§ Aim of the exercise
Would you restate all the data that follows, word for word?

§ Entries taken from a collection
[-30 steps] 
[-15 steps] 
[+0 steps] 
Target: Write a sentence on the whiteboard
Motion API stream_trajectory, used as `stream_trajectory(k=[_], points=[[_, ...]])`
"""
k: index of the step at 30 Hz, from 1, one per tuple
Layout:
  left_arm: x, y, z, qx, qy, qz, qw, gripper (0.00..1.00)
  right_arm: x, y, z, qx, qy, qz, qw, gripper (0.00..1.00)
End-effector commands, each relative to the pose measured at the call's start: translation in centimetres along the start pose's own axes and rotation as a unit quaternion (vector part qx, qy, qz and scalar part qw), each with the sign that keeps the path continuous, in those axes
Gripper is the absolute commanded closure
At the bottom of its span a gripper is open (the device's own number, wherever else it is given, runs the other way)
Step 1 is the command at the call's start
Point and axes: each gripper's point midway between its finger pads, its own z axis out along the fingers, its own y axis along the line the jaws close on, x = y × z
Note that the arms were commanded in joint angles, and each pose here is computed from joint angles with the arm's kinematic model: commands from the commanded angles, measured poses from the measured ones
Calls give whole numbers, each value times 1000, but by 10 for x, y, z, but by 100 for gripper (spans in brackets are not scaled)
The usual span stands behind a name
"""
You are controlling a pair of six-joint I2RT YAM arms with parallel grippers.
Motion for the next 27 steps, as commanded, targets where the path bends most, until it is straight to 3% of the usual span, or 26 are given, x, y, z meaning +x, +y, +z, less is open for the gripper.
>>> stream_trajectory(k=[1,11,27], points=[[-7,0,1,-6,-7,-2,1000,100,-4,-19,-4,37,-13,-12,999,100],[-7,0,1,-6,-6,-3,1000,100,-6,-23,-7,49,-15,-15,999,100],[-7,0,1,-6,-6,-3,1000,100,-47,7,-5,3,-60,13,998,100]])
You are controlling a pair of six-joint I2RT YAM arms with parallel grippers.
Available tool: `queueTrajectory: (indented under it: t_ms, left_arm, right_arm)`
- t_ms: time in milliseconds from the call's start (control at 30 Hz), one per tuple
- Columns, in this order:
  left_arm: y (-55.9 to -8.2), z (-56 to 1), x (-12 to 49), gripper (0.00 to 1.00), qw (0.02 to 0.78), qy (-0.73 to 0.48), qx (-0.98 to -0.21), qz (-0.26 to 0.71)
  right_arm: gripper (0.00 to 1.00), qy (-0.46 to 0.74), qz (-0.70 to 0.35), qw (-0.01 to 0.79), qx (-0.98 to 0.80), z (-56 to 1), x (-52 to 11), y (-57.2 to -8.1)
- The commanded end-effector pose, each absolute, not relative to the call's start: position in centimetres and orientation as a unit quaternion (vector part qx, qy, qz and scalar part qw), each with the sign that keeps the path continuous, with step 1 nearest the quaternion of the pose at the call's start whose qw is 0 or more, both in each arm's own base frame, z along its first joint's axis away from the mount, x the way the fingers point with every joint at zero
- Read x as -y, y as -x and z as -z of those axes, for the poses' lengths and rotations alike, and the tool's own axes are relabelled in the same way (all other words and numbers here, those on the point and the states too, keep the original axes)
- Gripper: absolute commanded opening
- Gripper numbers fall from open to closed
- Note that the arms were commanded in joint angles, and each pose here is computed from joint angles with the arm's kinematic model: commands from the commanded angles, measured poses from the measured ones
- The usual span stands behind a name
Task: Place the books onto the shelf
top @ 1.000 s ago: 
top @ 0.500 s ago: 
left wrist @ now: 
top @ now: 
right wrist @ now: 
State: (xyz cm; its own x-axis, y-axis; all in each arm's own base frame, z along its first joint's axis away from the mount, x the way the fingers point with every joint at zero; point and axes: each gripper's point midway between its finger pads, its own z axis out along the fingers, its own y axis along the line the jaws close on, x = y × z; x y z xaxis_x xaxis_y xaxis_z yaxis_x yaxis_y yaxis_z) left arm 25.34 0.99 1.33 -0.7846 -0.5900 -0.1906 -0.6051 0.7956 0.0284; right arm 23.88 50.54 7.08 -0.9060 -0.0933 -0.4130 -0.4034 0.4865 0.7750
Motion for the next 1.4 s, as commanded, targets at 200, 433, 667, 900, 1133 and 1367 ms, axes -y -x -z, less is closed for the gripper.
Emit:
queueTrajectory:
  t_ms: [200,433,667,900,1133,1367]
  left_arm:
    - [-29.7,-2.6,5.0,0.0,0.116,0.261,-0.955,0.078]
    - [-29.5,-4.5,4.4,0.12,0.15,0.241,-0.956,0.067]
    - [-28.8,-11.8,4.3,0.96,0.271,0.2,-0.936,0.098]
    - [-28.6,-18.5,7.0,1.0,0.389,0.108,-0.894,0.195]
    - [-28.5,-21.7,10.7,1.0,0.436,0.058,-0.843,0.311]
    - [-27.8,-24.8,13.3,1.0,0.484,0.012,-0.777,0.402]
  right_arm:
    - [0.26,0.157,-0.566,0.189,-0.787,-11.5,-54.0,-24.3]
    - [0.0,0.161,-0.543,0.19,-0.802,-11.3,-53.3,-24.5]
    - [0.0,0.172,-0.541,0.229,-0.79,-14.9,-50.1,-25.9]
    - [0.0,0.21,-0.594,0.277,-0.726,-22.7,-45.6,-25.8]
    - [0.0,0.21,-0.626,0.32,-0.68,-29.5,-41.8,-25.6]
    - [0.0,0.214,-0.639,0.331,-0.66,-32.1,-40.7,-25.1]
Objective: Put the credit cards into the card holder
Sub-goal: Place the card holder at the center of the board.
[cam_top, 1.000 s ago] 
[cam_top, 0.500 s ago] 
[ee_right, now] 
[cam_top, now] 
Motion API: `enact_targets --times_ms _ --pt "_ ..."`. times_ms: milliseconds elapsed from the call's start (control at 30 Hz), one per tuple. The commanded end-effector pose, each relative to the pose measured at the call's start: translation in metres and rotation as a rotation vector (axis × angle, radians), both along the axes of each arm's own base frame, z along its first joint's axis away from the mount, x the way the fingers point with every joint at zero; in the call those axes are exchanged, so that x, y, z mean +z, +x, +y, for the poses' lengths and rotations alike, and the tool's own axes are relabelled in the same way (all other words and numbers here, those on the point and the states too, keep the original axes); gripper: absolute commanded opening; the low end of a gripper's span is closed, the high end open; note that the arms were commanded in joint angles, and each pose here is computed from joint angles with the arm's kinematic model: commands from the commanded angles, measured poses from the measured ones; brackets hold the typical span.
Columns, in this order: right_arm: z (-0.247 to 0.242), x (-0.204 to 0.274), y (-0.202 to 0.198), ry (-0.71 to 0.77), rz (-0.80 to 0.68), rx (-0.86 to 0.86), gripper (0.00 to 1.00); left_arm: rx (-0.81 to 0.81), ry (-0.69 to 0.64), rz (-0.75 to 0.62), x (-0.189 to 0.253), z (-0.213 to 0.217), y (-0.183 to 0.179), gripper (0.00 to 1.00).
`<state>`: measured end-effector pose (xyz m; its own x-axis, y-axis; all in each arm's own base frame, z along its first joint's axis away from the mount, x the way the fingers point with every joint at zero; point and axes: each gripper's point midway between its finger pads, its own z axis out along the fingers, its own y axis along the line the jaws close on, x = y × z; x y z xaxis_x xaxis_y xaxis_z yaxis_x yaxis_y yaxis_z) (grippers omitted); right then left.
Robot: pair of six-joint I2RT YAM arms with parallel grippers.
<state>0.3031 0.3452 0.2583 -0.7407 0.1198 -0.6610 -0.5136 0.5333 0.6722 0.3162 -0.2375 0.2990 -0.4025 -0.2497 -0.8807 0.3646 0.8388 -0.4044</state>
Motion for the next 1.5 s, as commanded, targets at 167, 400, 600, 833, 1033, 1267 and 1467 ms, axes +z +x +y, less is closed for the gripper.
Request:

§ Solution to this problem
[-30 steps] 
[-15 steps] 
[+0 steps] 
Target: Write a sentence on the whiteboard
Motion API stream_trajectory, used as `stream_trajectory(k=[_], points=[[_, ...]])`
"""
k: index of the step at 30 Hz, from 1, one per tuple
Layout:
  left_arm: x, y, z, qx, qy, qz, qw, gripper (0.00..1.00)
  right_arm: x, y, z, qx, qy, qz, qw, gripper (0.00..1.00)
End-effector commands, each relative to the pose measured at the call's start: translation in centimetres along the start pose's own axes and rotation as a unit quaternion (vector part qx, qy, qz and scalar part qw), each with the sign that keeps the path continuous, in those axes
Gripper is the absolute commanded closure
At the bottom of its span a gripper is open (the device's own number, wherever else it is given, runs the other way)
Step 1 is the command at the call's start
Point and axes: each gripper's point midway between its finger pads, its own z axis out along the fingers, its own y axis along the line the jaws close on, x = y × z
Note that the arms were commanded in joint angles, and each pose here is computed from joint angles with the arm's kinematic model: commands from the commanded angles, measured poses from the measured ones
Calls give whole numbers, each value times 1000, but by 10 for x, y, z, but by 100 for gripper (spans in brackets are not scaled)
The usual span stands behind a name
"""
You are controlling a pair of six-joint I2RT YAM arms with parallel grippers.
Motion for the next 27 steps, as commanded, targets where the path bends most, until it is straight to 3% of the usual span, or 26 are given, x, y, z meaning +x, +y, +z, less is open for the gripper.
>>> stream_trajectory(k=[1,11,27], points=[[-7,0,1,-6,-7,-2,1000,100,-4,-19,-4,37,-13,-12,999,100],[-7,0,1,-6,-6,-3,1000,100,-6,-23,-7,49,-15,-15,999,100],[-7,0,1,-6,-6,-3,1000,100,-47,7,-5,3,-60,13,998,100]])
You are controlling a pair of six-joint I2RT YAM arms with parallel grippers.
Available tool: `queueTrajectory: (indented under it: t_ms, left_arm, right_arm)`
- t_ms: time in milliseconds from the call's start (control at 30 Hz), one per tuple
- Columns, in this order:
  left_arm: y (-55.9 to -8.2), z (-56 to 1), x (-12 to 49), gripper (0.00 to 1.00), qw (0.02 to 0.78), qy (-0.73 to 0.48), qx (-0.98 to -0.21), qz (-0.26 to 0.71)
  right_arm: gripper (0.00 to 1.00), qy (-0.46 to 0.74), qz (-0.70 to 0.35), qw (-0.01 to 0.79), qx (-0.98 to 0.80), z (-56 to 1), x (-52 to 11), y (-57.2 to -8.1)
- The commanded end-effector pose, each absolute, not relative to the call's start: position in centimetres and orientation as a unit quaternion (vector part qx, qy, qz and scalar part qw), each with the sign that keeps the path continuous, with step 1 nearest the quaternion of the pose at the call's start whose qw is 0 or more, both in each arm's own base frame, z along its first joint's axis away from the mount, x the way the fingers point with every joint at zero
- Read x as -y, y as -x and z as -z of those axes, for the poses' lengths and rotations alike, and the tool's own axes are relabelled in the same way (all other words and numbers here, those on the point and the states too, keep the original axes)
- Gripper: absolute commanded opening
- Gripper numbers fall from open to closed
- Note that the arms were commanded in joint angles, and each pose here is computed from joint angles with the arm's kinematic model: commands from the commanded angles, measured poses from the measured ones
- The usual span stands behind a name
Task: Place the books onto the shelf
top @ 1.000 s ago: 
top @ 0.500 s ago: 
left wrist @ now: 
top @ now: 
right wrist @ now: 
State: (xyz cm; its own x-axis, y-axis; all in each arm's own base frame, z along its first joint's axis away from the mount, x the way the fingers point with every joint at zero; point and axes: each gripper's point midway between its finger pads, its own z axis out along the fingers, its own y axis along the line the jaws close on, x = y × z; x y z xaxis_x xaxis_y xaxis_z yaxis_x yaxis_y yaxis_z) left arm 25.34 0.99 1.33 -0.7846 -0.5900 -0.1906 -0.6051 0.7956 0.0284; right arm 23.88 50.54 7.08 -0.9060 -0.0933 -0.4130 -0.4034 0.4865 0.7750
Motion for the next 1.4 s, as commanded, targets at 200, 433, 667, 900, 1133 and 1367 ms, axes -y -x -z, less is closed for the gripper.
Emit:
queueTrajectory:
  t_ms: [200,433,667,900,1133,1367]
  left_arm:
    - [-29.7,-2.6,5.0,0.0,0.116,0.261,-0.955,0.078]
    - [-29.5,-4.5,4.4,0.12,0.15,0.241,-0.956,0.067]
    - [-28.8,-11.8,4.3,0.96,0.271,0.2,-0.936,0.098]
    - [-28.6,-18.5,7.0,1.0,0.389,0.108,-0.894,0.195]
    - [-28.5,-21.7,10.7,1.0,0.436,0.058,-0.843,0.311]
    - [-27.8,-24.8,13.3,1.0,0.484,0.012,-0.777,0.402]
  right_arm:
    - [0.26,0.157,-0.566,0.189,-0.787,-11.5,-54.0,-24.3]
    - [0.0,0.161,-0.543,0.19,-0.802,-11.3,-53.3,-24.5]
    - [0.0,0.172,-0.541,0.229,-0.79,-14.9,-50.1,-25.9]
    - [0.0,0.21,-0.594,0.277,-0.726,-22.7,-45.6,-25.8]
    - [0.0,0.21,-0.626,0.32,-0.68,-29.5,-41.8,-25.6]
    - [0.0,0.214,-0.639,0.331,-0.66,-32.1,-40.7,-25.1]
Objective: Put the credit cards into the card holder
Sub-goal: Place the card holder at the center of the board.
[cam_top, 1.000 s ago] 
[cam_top, 0.500 s ago] 
[ee_right, now] 
[cam_top, now] 
Motion API: `enact_targets --times_ms _ --pt "_ ..."`. times_ms: milliseconds elapsed from the call's start (control at 30 Hz), one per tuple. The commanded end-effector pose, each relative to the pose measured at the call's start: translation in metres and rotation as a rotation vector (axis × angle, radians), both along the axes of each arm's own base frame, z along its first joint's axis away from the mount, x the way the fingers point with every joint at zero; in the call those axes are exchanged, so that x, y, z mean +z, +x, +y, for the poses' lengths and rotations alike, and the tool's own axes are relabelled in the same way (all other words and numbers here, those on the point and the states too, keep the original axes); gripper: absolute commanded opening; the low end of a gripper's span is closed, the high end open; note that the arms were commanded in joint angles, and each pose here is computed from joint angles with the arm's kinematic model: commands from the commanded angles, measured poses from the measured ones; brackets hold the typical span.
Columns, in this order: right_arm: z (-0.247 to 0.242), x (-0.204 to 0.274), y (-0.202 to 0.198), ry (-0.71 to 0.77), rz (-0.80 to 0.68), rx (-0.86 to 0.86), gripper (0.00 to 1.00); left_arm: rx (-0.81 to 0.81), ry (-0.69 to 0.64), rz (-0.75 to 0.62), x (-0.189 to 0.253), z (-0.213 to 0.217), y (-0.183 to 0.179), gripper (0.00 to 1.00).
`<state>`: measured end-effector pose (xyz m; its own x-axis, y-axis; all in each arm's own base frame, z along its first joint's axis away from the mount, x the way the fingers point with every joint at zero; point and axes: each gripper's point midway between its finger pads, its own z axis out along the fingers, its own y axis along the line the jaws close on, x = y × z; x y z xaxis_x xaxis_y xaxis_z yaxis_x yaxis_y yaxis_z) (grippers omitted); right then left.
Robot: pair of six-joint I2RT YAM arms with parallel grippers.
<state>0.3031 0.3452 0.2583 -0.7407 0.1198 -0.6610 -0.5136 0.5333 0.6722 0.3162 -0.2375 0.2990 -0.4025 -0.2497 -0.8807 0.3646 0.8388 -0.4044</state>
Motion for the next 1.5 s, as commanded, targets at 167, 400, 600, 833, 1033, 1267 and 1467 ms, axes +z +x +y, less is closed for the gripper.
Request:

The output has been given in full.